Arc Flash, Electrical Faults protection
An arc fault happens when electric current flows through air gaps between conductors. Arc flashes often occur when racking in a breaking, performing switching, Insulation failure, accidents caused by touching a test probe to the wrong surface or slipped (non-insulated) tools. In its most basic form, an arc is made up of four elements; Thermal Energy (heat), Acoustical Energy (sound), Presssue Wave and Debris. Each of these elements can cause serious injury or death to a person.
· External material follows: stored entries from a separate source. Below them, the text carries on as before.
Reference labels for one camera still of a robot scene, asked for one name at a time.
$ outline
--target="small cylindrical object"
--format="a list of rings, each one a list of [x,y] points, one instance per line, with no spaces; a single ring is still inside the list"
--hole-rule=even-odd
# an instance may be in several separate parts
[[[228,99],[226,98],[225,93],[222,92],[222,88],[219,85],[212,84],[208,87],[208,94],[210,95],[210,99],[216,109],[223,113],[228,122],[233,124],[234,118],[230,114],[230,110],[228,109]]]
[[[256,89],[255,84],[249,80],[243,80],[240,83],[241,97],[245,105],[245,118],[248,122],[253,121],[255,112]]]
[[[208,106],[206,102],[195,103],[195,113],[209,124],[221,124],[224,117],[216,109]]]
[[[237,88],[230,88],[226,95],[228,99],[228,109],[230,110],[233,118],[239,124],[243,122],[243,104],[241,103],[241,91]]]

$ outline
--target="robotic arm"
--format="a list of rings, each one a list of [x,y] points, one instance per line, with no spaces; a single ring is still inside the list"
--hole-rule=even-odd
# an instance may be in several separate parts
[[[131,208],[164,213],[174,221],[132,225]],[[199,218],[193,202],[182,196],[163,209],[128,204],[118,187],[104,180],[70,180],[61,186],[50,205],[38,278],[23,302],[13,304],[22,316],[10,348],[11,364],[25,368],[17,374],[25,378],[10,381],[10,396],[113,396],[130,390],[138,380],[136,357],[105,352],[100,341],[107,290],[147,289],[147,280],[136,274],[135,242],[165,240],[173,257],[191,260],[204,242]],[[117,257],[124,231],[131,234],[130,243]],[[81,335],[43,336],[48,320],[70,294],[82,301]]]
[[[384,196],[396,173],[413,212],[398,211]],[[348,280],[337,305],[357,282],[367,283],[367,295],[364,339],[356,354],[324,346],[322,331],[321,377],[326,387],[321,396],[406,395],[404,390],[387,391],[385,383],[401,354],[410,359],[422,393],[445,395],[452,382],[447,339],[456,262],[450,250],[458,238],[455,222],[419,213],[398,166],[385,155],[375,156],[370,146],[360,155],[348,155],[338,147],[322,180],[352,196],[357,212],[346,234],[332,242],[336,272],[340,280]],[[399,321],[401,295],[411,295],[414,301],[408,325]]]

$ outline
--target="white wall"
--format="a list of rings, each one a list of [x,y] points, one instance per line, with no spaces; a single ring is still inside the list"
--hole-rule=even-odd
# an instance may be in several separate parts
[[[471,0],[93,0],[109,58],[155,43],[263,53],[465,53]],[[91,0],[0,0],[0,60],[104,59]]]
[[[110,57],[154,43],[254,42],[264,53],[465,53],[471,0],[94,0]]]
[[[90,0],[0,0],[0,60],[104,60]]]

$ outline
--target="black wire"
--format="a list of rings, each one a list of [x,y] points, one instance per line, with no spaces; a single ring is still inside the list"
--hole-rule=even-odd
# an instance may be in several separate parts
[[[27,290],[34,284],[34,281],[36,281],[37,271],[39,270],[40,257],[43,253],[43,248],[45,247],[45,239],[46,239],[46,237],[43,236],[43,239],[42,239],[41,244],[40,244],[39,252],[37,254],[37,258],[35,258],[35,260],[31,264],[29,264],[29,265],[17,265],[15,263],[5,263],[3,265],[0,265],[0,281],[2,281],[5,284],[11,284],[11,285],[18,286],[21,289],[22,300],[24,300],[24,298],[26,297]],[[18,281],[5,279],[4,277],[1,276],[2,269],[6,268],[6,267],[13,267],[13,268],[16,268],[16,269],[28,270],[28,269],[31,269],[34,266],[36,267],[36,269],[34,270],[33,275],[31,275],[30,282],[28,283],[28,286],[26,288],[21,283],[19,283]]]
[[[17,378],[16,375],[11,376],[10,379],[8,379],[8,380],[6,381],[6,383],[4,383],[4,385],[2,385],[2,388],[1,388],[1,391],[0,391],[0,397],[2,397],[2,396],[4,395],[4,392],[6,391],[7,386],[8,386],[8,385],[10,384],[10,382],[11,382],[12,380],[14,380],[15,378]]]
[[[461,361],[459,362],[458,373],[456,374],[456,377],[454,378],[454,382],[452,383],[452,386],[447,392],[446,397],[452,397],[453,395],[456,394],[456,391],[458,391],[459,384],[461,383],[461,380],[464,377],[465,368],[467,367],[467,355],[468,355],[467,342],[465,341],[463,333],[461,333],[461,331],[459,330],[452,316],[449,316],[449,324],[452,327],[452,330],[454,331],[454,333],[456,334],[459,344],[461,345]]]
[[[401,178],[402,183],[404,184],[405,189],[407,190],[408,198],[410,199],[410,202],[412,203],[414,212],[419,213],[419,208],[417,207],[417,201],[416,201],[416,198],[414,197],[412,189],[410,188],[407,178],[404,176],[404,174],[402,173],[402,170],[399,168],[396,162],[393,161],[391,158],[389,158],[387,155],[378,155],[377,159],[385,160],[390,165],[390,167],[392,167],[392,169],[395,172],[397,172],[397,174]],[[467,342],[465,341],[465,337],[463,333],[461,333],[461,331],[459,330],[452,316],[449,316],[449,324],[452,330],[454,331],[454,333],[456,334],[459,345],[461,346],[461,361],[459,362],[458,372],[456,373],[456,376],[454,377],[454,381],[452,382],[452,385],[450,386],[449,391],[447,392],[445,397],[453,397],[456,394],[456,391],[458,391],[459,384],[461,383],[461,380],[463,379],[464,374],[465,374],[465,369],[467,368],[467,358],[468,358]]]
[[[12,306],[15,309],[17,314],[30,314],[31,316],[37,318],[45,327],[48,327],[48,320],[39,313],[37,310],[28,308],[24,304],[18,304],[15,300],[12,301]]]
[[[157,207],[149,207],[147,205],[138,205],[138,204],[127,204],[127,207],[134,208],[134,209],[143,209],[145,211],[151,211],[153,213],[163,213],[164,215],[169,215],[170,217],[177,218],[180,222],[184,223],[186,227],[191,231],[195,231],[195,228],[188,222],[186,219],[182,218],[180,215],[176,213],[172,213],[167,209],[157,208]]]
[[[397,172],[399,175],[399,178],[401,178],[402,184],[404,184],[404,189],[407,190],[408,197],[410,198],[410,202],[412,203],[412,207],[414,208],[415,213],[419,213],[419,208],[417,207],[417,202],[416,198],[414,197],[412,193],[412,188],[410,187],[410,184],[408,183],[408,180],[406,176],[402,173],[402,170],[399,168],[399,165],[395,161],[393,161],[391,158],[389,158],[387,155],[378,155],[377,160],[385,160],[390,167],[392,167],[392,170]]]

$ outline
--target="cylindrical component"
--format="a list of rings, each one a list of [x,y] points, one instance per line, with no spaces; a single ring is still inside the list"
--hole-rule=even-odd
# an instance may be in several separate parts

In other words, arc flash is caused by uncontrolled conduction of electrical current from phase to ground, phase to neutral, and/or phase to phase accompanied by ionization of the surrounding air. Because of the expansive vaporization of conductive metal, a line-to-line or line-to-ground arcing fault can escalate into a three phase arcing fault in less than a 1/1000 of a second. The heat energy and intense light at the point of the arc is called arc flash. These massive releases of energy are unpredictable and uncontrollable.
While arc flashes are commonly thought to release out the front of the switchboard they originated in, in some cases they have been known to release rearwards and blow the back off the housing; there is no standard arc flash incident.
Short circuits and arc faults are extremely dangerous and potentially fatal to personnel. The product of arc fault current and voltage concentrated in one place, results in enormous energy released in several forms.
Arc flash generates large amounts of heat that can severely burn human skin and set clothing on fire. Temperatures at the arc can reach four times the temperature of the sun's surface. The high arc flash temperature vaporizes the conductors in an explosive change in state from solid to vapour. Copper vapour expands to 67,000 times the volume of solid copper.
Arc Flash Protective Clothing
Conductive vapours help sustain the arc and the duration of the arc flash is primarily determined by the time it takes for over current protective devices to open the circuit. For example, fast acting fuses may open the circuit in 8 ms or faster while other arc flash protection devices may take much longer to operate and open. Metal is blasted and splattered from the fault location.
The arcing faults also produce large shock waves that can blow personnel off their feet. The other exposure risks to arcing faults or arc flashes include flying debris, severe sound waves, shock hazard due to touching energized conductors etc.